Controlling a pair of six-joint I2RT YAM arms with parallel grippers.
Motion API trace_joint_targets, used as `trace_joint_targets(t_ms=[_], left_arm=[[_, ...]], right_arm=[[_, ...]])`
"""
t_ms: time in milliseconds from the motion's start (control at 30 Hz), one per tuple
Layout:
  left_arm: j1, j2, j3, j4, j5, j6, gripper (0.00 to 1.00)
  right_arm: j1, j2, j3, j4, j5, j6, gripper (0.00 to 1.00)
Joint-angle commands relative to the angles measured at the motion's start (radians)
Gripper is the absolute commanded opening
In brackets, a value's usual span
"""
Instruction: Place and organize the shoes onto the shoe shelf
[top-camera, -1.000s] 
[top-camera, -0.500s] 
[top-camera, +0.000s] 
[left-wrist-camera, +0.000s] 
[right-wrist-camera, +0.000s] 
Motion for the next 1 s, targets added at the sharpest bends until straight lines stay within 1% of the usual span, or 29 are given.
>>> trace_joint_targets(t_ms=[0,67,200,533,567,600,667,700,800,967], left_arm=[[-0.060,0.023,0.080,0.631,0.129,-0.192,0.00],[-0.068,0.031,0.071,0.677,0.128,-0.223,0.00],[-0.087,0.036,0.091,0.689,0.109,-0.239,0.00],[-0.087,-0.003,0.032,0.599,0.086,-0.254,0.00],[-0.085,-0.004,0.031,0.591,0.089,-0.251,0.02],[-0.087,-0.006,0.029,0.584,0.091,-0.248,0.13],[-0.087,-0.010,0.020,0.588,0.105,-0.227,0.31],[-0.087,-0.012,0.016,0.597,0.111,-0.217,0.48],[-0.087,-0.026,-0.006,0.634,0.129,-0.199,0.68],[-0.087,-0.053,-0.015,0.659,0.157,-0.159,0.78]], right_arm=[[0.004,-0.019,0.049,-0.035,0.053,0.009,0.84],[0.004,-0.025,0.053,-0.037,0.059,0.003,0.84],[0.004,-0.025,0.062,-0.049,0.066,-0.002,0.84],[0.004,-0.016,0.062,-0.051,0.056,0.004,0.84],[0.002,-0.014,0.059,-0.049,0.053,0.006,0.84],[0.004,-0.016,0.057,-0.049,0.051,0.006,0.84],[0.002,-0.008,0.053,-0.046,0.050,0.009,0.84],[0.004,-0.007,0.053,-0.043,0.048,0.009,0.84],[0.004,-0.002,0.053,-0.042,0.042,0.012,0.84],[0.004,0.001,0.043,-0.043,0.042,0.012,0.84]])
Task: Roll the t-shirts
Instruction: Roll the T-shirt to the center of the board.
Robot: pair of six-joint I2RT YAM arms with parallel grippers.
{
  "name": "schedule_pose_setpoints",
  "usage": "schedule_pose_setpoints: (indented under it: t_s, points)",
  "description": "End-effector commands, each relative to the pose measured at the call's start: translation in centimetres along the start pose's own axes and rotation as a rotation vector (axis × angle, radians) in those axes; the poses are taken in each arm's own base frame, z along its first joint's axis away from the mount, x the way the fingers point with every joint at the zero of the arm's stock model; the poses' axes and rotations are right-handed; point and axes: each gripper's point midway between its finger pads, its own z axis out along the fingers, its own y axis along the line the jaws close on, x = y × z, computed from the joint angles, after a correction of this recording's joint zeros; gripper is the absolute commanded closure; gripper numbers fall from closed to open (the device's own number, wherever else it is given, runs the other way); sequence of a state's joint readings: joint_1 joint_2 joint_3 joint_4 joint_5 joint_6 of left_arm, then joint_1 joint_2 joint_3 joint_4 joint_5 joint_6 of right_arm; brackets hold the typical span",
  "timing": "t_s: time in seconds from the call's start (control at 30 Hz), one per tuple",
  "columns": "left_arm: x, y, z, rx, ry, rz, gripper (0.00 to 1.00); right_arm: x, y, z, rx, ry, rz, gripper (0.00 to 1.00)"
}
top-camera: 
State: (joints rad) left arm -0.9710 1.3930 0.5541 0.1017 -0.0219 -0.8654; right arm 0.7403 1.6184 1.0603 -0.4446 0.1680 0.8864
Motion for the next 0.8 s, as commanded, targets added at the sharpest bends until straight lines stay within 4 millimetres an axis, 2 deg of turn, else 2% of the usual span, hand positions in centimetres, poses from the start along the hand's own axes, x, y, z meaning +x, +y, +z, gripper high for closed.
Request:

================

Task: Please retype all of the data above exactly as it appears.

Response area:
Controlling a pair of six-joint I2RT YAM arms with parallel grippers.
Motion API trace_joint_targets, used as `trace_joint_targets(t_ms=[_], left_arm=[[_, ...]], right_arm=[[_, ...]])`
"""
t_ms: time in milliseconds from the motion's start (control at 30 Hz), one per tuple
Layout:
  left_arm: j1, j2, j3, j4, j5, j6, gripper (0.00 to 1.00)
  right_arm: j1, j2, j3, j4, j5, j6, gripper (0.00 to 1.00)
Joint-angle commands relative to the angles measured at the motion's start (radians)
Gripper is the absolute commanded opening
In brackets, a value's usual span
"""
Instruction: Place and organize the shoes onto the shoe shelf
[top-camera, -1.000s] 
[top-camera, -0.500s] 
[top-camera, +0.000s] 
[left-wrist-camera, +0.000s] 
[right-wrist-camera, +0.000s] 
Motion for the next 1 s, targets added at the sharpest bends until straight lines stay within 1% of the usual span, or 29 are given.
>>> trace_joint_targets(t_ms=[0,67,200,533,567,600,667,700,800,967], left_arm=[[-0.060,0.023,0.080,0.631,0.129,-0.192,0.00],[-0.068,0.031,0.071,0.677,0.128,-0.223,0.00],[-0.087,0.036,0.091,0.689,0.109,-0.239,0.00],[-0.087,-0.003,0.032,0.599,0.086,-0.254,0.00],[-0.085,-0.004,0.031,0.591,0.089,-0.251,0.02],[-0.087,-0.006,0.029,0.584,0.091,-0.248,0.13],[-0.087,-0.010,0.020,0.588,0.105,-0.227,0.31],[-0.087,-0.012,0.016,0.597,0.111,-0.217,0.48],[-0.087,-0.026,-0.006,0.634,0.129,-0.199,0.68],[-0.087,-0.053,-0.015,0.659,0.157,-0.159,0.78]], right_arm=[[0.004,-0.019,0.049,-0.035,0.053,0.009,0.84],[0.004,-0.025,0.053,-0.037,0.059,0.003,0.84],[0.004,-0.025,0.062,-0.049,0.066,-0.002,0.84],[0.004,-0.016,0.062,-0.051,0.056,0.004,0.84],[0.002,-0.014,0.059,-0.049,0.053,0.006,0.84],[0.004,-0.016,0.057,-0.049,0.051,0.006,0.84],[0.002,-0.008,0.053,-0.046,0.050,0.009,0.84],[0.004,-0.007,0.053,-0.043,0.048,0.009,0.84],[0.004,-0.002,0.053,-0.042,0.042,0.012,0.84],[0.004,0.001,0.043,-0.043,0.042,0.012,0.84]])
Task: Roll the t-shirts
Instruction: Roll the T-shirt to the center of the board.
Robot: pair of six-joint I2RT YAM arms with parallel grippers.
{
  "name": "schedule_pose_setpoints",
  "usage": "schedule_pose_setpoints: (indented under it: t_s, points)",
  "description": "End-effector commands, each relative to the pose measured at the call's start: translation in centimetres along the start pose's own axes and rotation as a rotation vector (axis × angle, radians) in those axes; the poses are taken in each arm's own base frame, z along its first joint's axis away from the mount, x the way the fingers point with every joint at the zero of the arm's stock model; the poses' axes and rotations are right-handed; point and axes: each gripper's point midway between its finger pads, its own z axis out along the fingers, its own y axis along the line the jaws close on, x = y × z, computed from the joint angles, after a correction of this recording's joint zeros; gripper is the absolute commanded closure; gripper numbers fall from closed to open (the device's own number, wherever else it is given, runs the other way); sequence of a state's joint readings: joint_1 joint_2 joint_3 joint_4 joint_5 joint_6 of left_arm, then joint_1 joint_2 joint_3 joint_4 joint_5 joint_6 of right_arm; brackets hold the typical span",
  "timing": "t_s: time in seconds from the call's start (control at 30 Hz), one per tuple",
  "columns": "left_arm: x, y, z, rx, ry, rz, gripper (0.00 to 1.00); right_arm: x, y, z, rx, ry, rz, gripper (0.00 to 1.00)"
}
top-camera: 
State: (joints rad) left arm -0.9710 1.3930 0.5541 0.1017 -0.0219 -0.8654; right arm 0.7403 1.6184 1.0603 -0.4446 0.1680 0.8864
Motion for the next 0.8 s, as commanded, targets added at the sharpest bends until straight lines stay within 4 millimetres an axis, 2 deg of turn, else 2% of the usual span, hand positions in centimetres, poses from the start along the hand's own axes, x, y, z meaning +x, +y, +z, gripper high for closed.
Request:

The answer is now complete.